- Born: Belgium
- Education: University of Ghent
- Known for: Research on phosphoinositide 3-kinases (PI3Ks)
- Awards: Fellow of the Royal Society (FRS) (2024); Portland Press Excellence in Science Award (2021); Fellow of the Royal Society of Biology (2011); Fellow of the Academy of Medical Sciences (2011); EMBO Membership (2008);
- Scientific career
- Fields: Biomedical science, Cell signalling, Cancer, Immunology, Drug development
- Workplaces: University College London, Ludwig Institute for Cancer Research, Queen Mary University of London
- Doctoral advisor: Johan Grooten, Walter Fiers

= Bart Vanhaesebroeck =

Belgian-British biomedical scientist

Bart Vanhaesebroeck is a Belgian-British biomedical scientist and Professor of Cell Signalling at the UCL Cancer Institute, University College London. He is known for his research on phosphoinositide 3-kinases (PI3Ks) and their role in cell signalling, immunology, and cancer.

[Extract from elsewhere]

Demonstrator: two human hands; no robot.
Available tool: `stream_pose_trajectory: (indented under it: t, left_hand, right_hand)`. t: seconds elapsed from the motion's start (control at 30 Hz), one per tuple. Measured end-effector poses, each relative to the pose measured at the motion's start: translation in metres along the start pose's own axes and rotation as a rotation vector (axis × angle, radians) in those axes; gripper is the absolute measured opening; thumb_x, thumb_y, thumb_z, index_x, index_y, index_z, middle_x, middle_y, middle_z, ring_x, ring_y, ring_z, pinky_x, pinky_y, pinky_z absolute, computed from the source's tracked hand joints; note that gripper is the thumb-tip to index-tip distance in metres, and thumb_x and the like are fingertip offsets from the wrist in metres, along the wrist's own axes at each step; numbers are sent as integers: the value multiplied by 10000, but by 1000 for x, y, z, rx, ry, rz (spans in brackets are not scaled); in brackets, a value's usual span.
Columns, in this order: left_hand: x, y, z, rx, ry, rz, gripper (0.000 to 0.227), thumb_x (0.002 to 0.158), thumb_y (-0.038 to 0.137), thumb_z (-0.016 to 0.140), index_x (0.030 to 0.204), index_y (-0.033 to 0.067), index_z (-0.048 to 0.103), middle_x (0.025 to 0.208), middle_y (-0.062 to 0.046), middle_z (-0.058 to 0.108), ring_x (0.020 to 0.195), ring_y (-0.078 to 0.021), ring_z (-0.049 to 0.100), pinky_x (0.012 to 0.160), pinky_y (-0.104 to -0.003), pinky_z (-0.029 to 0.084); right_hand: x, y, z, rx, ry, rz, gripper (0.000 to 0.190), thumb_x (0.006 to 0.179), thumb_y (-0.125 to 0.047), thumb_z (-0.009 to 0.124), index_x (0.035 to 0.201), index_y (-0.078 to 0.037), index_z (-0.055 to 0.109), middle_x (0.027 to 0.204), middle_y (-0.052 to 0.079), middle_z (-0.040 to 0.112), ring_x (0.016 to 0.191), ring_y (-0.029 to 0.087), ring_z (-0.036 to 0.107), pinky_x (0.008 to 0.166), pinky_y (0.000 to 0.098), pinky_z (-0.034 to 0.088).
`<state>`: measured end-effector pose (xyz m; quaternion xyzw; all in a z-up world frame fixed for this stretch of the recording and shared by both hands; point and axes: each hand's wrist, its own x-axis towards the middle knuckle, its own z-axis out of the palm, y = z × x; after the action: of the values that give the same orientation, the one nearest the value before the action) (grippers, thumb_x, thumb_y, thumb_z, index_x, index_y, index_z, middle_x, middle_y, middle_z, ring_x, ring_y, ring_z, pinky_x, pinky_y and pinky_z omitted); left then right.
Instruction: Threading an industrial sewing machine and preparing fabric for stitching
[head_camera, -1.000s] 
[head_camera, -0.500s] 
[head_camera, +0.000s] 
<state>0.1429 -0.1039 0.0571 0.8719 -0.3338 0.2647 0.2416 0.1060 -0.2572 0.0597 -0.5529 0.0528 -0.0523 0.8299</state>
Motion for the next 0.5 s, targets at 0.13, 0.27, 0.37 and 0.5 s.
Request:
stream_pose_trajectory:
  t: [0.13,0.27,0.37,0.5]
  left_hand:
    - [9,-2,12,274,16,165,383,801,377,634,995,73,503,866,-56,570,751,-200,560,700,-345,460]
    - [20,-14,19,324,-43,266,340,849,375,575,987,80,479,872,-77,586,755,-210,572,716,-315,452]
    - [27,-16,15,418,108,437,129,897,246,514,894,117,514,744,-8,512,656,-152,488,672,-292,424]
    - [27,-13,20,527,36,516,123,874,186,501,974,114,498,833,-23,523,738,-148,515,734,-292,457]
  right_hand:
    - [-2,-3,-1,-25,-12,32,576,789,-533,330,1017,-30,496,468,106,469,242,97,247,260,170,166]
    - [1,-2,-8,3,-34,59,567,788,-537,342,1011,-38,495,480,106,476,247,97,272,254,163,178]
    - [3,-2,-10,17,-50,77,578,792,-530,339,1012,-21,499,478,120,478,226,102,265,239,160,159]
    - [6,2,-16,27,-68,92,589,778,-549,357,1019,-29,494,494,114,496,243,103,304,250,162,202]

== Education and career ==
Vanhaesebroeck received a licentiate degree in Biology in 1985 and a PhD in 1990, both from the University of Ghent. He conducted his PhD studies at the Laboratory of Molecular Biology under the supervision of Johan Grooten and Walter Fiers, focusing on the biology of the newly-cloned cytokines interleukin-2 (IL2) and tumour necrosis factor (TNF).

He completed postdoctoral research with Michael Waterfield at the Ludwig Institute for Cancer Research in London. In 1998, he established his own research group at the institute and joined University College London (UCL), where he became Professor in 2005. He also became an Associate Member of the Ludwig Institute in 2006.

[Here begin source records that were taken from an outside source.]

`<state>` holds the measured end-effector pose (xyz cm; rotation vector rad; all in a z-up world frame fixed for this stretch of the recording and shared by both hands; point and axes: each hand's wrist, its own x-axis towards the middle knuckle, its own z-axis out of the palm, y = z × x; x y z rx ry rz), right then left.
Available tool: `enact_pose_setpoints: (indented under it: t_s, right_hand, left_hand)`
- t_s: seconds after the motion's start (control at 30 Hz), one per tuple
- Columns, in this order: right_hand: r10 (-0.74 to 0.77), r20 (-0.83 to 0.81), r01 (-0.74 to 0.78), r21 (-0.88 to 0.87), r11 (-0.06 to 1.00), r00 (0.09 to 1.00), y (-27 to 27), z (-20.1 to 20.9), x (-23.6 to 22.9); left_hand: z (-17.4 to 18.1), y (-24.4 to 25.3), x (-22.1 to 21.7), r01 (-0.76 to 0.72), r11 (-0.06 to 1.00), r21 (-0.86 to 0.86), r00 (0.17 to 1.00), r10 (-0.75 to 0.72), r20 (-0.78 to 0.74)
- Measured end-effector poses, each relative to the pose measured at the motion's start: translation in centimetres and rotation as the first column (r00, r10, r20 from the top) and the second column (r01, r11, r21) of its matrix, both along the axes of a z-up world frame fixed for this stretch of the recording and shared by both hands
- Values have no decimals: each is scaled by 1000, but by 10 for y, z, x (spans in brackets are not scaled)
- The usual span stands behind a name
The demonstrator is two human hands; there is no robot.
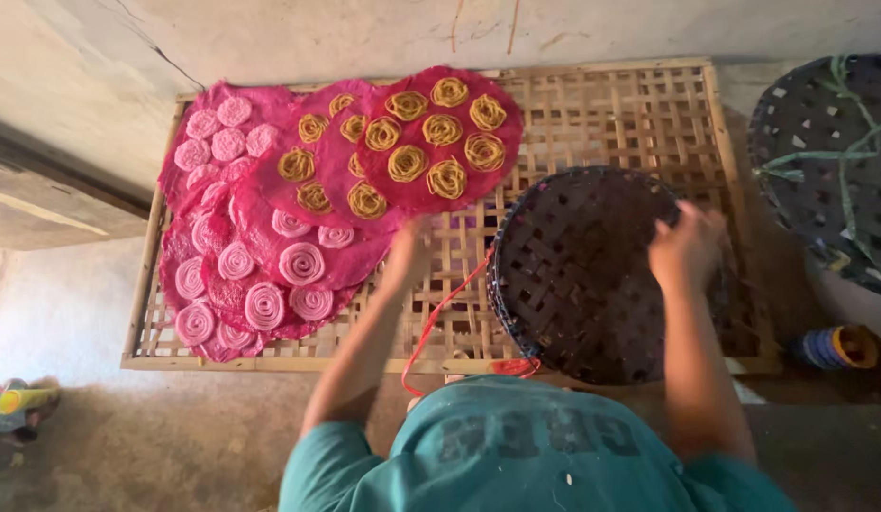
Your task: The person uses a manual noodle press to extrude dough into spiral shapes onto pink trays. They repeatedly load dough into the press, extrude noodles, and arrange the trays on a wooden rack.
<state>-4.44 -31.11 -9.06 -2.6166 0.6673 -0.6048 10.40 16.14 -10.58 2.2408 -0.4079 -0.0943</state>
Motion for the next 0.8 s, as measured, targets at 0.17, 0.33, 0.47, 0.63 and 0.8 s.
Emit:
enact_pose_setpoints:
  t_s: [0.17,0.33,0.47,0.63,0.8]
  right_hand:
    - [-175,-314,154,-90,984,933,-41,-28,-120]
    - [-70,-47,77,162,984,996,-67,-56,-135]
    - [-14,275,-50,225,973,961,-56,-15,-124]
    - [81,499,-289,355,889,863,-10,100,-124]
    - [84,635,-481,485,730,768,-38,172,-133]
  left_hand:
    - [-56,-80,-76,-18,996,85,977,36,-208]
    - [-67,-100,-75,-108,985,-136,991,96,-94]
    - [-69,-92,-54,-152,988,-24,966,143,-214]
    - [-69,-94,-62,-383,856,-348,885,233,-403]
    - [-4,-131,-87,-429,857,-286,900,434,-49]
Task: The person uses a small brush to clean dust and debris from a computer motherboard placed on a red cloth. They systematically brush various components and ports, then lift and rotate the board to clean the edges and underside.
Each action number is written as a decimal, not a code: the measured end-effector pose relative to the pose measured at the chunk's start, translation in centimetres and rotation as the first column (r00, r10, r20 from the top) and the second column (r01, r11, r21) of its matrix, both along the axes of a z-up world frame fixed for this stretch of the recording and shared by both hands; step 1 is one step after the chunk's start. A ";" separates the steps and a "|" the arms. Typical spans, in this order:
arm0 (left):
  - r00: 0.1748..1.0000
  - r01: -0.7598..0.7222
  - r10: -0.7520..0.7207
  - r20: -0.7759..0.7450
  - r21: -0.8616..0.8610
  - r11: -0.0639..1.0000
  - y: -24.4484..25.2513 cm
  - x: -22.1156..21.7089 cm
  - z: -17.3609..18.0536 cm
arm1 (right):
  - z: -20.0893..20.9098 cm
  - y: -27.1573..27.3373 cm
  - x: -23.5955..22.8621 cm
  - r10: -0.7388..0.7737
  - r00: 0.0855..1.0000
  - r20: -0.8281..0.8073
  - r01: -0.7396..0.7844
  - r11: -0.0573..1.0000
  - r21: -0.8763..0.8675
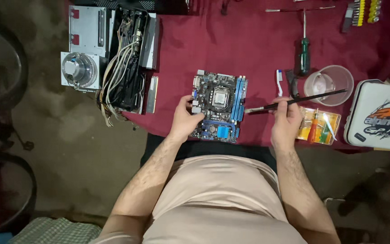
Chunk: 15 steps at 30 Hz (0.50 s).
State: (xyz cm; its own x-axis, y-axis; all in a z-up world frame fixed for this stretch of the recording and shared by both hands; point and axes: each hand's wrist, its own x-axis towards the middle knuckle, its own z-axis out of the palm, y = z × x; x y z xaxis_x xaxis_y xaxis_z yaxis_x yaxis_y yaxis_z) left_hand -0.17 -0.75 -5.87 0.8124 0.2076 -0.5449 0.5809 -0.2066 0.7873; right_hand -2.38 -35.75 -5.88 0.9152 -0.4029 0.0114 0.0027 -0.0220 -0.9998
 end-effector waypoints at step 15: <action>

In 2007, Vanhaesebroeck moved to Barts Cancer Institute at Queen Mary University of London, where he founded the Centre for Cell Signalling.

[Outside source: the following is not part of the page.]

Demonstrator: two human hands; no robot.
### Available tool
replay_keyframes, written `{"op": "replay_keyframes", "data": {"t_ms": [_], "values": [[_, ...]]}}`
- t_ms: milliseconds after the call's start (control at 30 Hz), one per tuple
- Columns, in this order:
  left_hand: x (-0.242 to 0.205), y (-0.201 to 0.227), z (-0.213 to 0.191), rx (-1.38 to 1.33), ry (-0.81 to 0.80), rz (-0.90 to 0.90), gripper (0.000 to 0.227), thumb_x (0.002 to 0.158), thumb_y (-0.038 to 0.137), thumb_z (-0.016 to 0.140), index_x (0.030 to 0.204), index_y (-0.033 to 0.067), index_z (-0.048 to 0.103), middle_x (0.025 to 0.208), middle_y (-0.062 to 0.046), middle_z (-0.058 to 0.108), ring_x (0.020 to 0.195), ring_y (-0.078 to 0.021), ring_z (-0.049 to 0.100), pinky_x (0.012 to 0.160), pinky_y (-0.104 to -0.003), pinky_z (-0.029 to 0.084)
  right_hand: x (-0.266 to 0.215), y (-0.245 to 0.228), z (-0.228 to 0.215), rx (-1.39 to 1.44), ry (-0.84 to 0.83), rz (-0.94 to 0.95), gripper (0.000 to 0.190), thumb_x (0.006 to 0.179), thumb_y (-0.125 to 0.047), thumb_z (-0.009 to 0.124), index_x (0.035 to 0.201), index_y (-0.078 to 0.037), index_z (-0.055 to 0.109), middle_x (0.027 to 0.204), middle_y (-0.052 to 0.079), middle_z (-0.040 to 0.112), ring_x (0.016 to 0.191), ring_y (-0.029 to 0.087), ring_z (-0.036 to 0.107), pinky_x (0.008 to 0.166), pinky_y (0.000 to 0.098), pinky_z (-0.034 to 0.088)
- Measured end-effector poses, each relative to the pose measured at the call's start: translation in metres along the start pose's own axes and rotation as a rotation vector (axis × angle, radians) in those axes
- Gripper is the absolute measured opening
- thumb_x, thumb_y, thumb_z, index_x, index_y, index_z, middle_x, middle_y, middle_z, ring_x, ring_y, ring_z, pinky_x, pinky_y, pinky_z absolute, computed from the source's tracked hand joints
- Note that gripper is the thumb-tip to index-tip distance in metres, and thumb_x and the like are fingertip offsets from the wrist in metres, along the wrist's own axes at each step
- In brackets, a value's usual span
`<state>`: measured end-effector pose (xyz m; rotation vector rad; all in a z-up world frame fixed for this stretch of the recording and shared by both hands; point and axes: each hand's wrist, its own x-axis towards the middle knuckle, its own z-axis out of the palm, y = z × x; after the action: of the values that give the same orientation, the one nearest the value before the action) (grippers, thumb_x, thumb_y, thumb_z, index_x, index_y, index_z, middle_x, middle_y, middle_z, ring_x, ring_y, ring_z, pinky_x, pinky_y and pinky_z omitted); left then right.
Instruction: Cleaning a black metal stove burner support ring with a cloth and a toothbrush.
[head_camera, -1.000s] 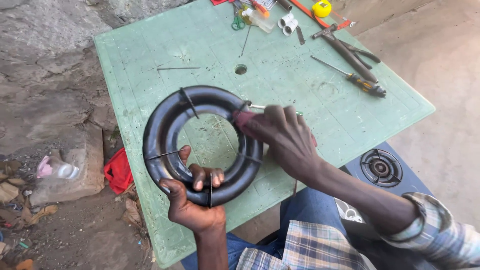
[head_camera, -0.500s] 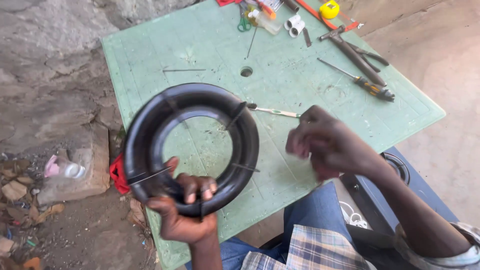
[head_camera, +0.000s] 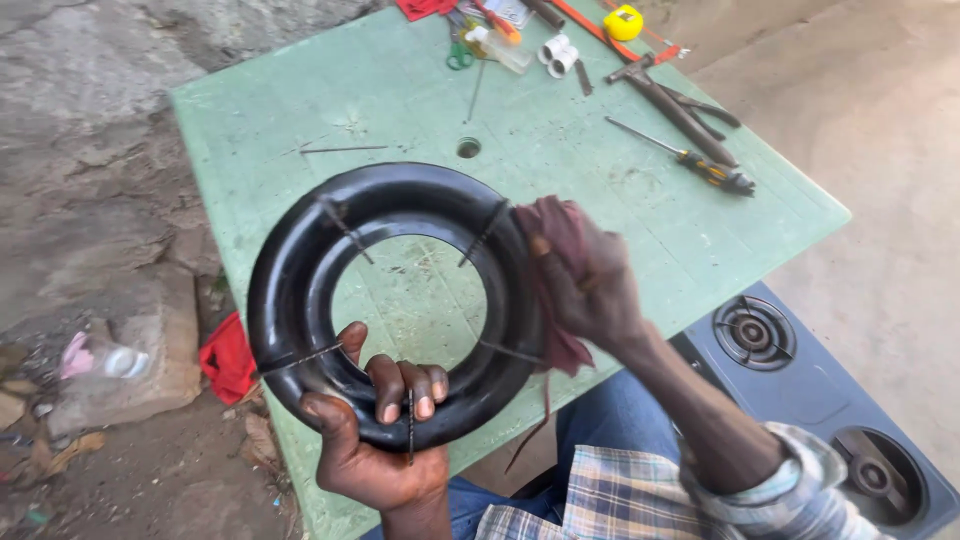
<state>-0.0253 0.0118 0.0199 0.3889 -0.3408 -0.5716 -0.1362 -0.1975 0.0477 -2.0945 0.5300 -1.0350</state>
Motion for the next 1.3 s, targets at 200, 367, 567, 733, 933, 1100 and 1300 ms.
{"op": "replay_keyframes", "data": {"t_ms": [200, 367, 567, 733, 933, 1100, 1300], "values": [[-0.007, 0.014, 0.003, 0.005, -0.062, -0.033, 0.080, 0.100, 0.056, 0.062, 0.144, -0.0087, 0.048, 0.067, -0.001, 0.043, 0.057, -0.0209, 0.050, 0.068, -0.044, 0.043, 0.030, 0.045, -0.038, 0.845, 0.069, 0.199, 0.038, 0.112, -0.025, 0.062, 0.137, 0.003, 0.057, 0.096, 0.009, 0.064, 0.081, 0.020, 0.060, 0.071, 0.0355, 0.049], [0.000, 0.007, 0.009, 0.034, -0.013, -0.028, 0.081, 0.099, 0.057, 0.063, 0.142, -0.0105, 0.049, 0.064, -0.001, 0.043, 0.056, -0.0212, 0.050, 0.066, -0.045, 0.044, 0.010, 0.007, -0.047, 0.581, -0.305, 0.056, 0.046, 0.097, -0.019, 0.074, 0.135, 0.001, 0.057, 0.102, 0.012, 0.067, 0.096, 0.023, 0.064, 0.085, 0.0372, 0.053], [-0.003, 0.017, 0.023, 0.149, 0.042, -0.134, 0.075, 0.098, 0.050, 0.064, 0.137, -0.0127, 0.050, 0.061, -0.002, 0.044, 0.052, -0.0222, 0.050, 0.062, -0.046, 0.045, 0.016, -0.037, -0.038, -0.082, -0.171, -0.200, 0.025, 0.084, -0.006, 0.078, 0.105, -0.006, 0.066, 0.092, 0.008, 0.071, 0.086, 0.022, 0.074, 0.075, 0.0362, 0.060], [0.000, 0.028, 0.025, 0.125, 0.045, -0.180, 0.072, 0.097, 0.047, 0.063, 0.135, -0.0124, 0.052, 0.061, -0.004, 0.046, 0.051, -0.0231, 0.051, 0.060, -0.046, 0.046, 0.032, -0.018, -0.064, -0.088, -0.550, -0.302, 0.017, 0.079, -0.010, 0.081, 0.083, -0.008, 0.065, 0.088, 0.004, 0.071, 0.072, 0.014, 0.075, 0.060, 0.0262, 0.064], [0.005, 0.037, 0.013, -0.010, -0.025, -0.322, 0.074, 0.099, 0.049, 0.061, 0.137, -0.0140, 0.050, 0.061, -0.002, 0.044, 0.053, -0.0206, 0.052, 0.060, -0.042, 0.044, 0.021, 0.004, -0.087, -0.048, -0.515, -0.392, 0.015, 0.080, -0.014, 0.083, 0.086, -0.010, 0.070, 0.079, -0.003, 0.071, 0.068, 0.013, 0.075, 0.065, 0.0261, 0.061], [0.008, 0.016, 0.010, -0.206, -0.078, -0.340, 0.076, 0.101, 0.051, 0.059, 0.142, -0.0123, 0.046, 0.064, 0.000, 0.044, 0.053, -0.0188, 0.052, 0.061, -0.040, 0.043, -0.016, 0.032, -0.055, 1.108, 0.002, 0.248, 0.054, 0.089, -0.029, 0.086, 0.131, -0.006, 0.061, 0.121, 0.009, 0.066, 0.113, 0.020, 0.066, 0.101, 0.0376, 0.058], [0.000, -0.004, 0.020, -0.043, -0.058, -0.042, 0.074, 0.102, 0.050, 0.058, 0.143, -0.0094, 0.046, 0.066, -0.002, 0.044, 0.056, -0.0197, 0.052, 0.066, -0.042, 0.044, -0.015, -0.037, -0.002, 1.339, 0.116, 0.757, 0.082, 0.080, -0.049, 0.075, 0.141, -0.001, 0.049, 0.120, 0.015, 0.069, 0.103, 0.023, 0.073, 0.081, 0.0359, 0.065]]}}
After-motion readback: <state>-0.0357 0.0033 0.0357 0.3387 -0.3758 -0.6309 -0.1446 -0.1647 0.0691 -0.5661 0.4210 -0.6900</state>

He returned to UCL in 2014 to join the UCL Cancer Institute as Professor of Cell Signalling.

== Research ==
Vanhaesebroeck has made fundamental contributions to the understanding of cell signalling and how this knowledge can be exploited therapeutically by either inhibiting or activating signalling pathways.

His work focuses on lipid second messengers, particularly the PI3K family. His research has contributed to the understanding of how different PI3K isoforms function and how they regulate immune responses and cancer progression. To enable these studies, he developed novel genetic approaches to accurately model kinase inhibition in model organisms.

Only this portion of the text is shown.